**TASK DETAILS**
Below are the entries. Transcribe exactly the lines from the one with "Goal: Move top" through the one with "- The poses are", ends included, and leave out all others.

══ AVAILABLE DATA ══

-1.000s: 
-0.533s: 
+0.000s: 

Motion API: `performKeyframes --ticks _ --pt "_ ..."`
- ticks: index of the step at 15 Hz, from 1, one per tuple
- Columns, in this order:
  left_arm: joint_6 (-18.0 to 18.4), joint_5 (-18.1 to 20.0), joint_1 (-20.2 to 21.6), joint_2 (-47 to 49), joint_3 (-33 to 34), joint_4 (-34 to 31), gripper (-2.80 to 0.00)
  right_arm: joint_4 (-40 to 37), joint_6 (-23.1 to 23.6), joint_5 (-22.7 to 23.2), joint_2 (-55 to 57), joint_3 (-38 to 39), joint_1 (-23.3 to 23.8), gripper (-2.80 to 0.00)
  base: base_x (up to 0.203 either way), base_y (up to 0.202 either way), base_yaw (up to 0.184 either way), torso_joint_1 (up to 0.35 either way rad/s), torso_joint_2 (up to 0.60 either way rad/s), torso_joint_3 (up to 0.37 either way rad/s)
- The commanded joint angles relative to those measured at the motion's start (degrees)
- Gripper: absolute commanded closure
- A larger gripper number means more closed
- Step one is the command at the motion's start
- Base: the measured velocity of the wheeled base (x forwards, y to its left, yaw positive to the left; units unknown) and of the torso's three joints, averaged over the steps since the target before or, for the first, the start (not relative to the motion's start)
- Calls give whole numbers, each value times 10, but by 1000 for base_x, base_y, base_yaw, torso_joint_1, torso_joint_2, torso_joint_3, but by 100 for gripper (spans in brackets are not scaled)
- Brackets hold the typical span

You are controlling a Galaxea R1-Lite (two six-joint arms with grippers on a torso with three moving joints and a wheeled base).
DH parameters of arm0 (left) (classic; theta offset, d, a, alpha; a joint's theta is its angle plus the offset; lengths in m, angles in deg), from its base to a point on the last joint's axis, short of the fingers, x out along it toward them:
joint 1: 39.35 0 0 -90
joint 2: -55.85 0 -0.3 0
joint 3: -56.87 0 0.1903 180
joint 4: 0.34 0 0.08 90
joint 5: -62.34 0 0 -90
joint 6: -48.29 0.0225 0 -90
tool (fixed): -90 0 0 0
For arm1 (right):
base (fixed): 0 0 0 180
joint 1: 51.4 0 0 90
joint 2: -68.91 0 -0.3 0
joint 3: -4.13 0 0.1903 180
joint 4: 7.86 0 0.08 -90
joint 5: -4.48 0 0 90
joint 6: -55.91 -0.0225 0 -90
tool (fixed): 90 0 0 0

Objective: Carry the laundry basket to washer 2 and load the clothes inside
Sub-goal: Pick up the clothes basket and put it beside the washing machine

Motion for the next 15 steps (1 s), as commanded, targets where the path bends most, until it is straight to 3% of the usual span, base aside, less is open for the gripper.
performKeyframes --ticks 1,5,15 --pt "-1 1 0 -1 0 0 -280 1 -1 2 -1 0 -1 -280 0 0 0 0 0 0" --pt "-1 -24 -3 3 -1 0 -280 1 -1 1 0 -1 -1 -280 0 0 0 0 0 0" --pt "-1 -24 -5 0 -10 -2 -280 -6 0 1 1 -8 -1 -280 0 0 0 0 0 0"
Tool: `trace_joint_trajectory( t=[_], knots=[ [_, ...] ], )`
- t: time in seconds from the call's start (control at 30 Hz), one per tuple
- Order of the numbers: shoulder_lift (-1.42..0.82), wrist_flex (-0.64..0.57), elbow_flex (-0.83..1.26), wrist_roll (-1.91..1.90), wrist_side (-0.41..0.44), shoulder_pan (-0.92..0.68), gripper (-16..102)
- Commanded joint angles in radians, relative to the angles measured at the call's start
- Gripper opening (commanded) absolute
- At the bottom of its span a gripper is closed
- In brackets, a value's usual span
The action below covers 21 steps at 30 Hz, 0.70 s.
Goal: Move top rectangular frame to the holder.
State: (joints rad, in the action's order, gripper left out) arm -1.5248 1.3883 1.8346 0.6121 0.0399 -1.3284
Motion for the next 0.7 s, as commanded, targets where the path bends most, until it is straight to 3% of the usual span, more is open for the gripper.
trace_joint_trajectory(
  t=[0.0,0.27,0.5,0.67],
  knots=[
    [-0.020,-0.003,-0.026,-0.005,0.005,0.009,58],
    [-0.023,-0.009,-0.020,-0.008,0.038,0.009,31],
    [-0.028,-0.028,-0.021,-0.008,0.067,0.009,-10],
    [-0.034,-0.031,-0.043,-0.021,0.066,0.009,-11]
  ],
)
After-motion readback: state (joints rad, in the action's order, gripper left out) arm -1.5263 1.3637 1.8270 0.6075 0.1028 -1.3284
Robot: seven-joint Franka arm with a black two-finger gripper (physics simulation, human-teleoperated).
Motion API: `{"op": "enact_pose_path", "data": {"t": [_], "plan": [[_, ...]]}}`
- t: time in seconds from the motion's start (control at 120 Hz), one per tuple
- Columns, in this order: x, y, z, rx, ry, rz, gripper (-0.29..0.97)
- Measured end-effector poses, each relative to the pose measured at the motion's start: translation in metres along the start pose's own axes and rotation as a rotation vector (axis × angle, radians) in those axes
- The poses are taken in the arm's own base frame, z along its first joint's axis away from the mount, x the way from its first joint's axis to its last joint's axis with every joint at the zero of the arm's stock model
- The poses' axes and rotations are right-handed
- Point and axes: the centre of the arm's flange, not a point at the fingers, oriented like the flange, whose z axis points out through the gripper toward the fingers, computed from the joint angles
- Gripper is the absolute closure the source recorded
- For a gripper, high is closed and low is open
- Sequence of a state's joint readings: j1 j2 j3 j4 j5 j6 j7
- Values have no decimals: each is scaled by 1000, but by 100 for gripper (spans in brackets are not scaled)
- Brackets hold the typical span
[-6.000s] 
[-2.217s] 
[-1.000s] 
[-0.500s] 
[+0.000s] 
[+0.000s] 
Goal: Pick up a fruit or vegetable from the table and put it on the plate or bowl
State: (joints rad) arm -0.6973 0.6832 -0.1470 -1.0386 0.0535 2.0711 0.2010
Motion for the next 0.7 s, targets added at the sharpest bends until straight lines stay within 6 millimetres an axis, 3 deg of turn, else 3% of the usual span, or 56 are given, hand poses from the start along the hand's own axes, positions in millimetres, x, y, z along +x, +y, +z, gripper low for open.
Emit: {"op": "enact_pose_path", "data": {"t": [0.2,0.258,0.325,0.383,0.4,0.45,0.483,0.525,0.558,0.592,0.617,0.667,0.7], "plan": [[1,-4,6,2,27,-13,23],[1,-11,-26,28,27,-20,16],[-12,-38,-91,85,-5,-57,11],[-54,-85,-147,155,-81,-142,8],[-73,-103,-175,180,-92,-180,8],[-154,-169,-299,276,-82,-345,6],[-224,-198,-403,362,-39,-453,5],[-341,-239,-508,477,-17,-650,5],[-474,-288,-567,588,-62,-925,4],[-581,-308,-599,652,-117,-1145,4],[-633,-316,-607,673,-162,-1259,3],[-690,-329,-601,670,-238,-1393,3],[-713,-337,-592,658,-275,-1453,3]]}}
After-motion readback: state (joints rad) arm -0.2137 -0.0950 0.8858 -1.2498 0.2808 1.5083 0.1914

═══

**PROBLEM SOLUTION**
Goal: Move top rectangular frame to the holder.
State: (joints rad, in the action's order, gripper left out) arm -1.5248 1.3883 1.8346 0.6121 0.0399 -1.3284
Motion for the next 0.7 s, as commanded, targets where the path bends most, until it is straight to 3% of the usual span, more is open for the gripper.
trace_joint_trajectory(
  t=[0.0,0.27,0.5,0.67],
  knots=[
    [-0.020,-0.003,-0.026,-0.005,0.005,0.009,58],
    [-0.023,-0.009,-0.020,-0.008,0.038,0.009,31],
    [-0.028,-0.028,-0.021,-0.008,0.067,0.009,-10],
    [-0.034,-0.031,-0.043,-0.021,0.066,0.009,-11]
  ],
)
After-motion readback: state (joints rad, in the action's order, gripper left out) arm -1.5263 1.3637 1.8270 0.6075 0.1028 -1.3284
Robot: seven-joint Franka arm with a black two-finger gripper (physics simulation, human-teleoperated).
Motion API: `{"op": "enact_pose_path", "data": {"t": [_], "plan": [[_, ...]]}}`
- t: time in seconds from the motion's start (control at 120 Hz), one per tuple
- Columns, in this order: x, y, z, rx, ry, rz, gripper (-0.29..0.97)
- Measured end-effector poses, each relative to the pose measured at the motion's start: translation in metres along the start pose's own axes and rotation as a rotation vector (axis × angle, radians) in those axes
- The poses are taken in the arm's own base frame, z along its first joint's axis away from the mount, x the way from its first joint's axis to its last joint's axis with every joint at the zero of the arm's stock model

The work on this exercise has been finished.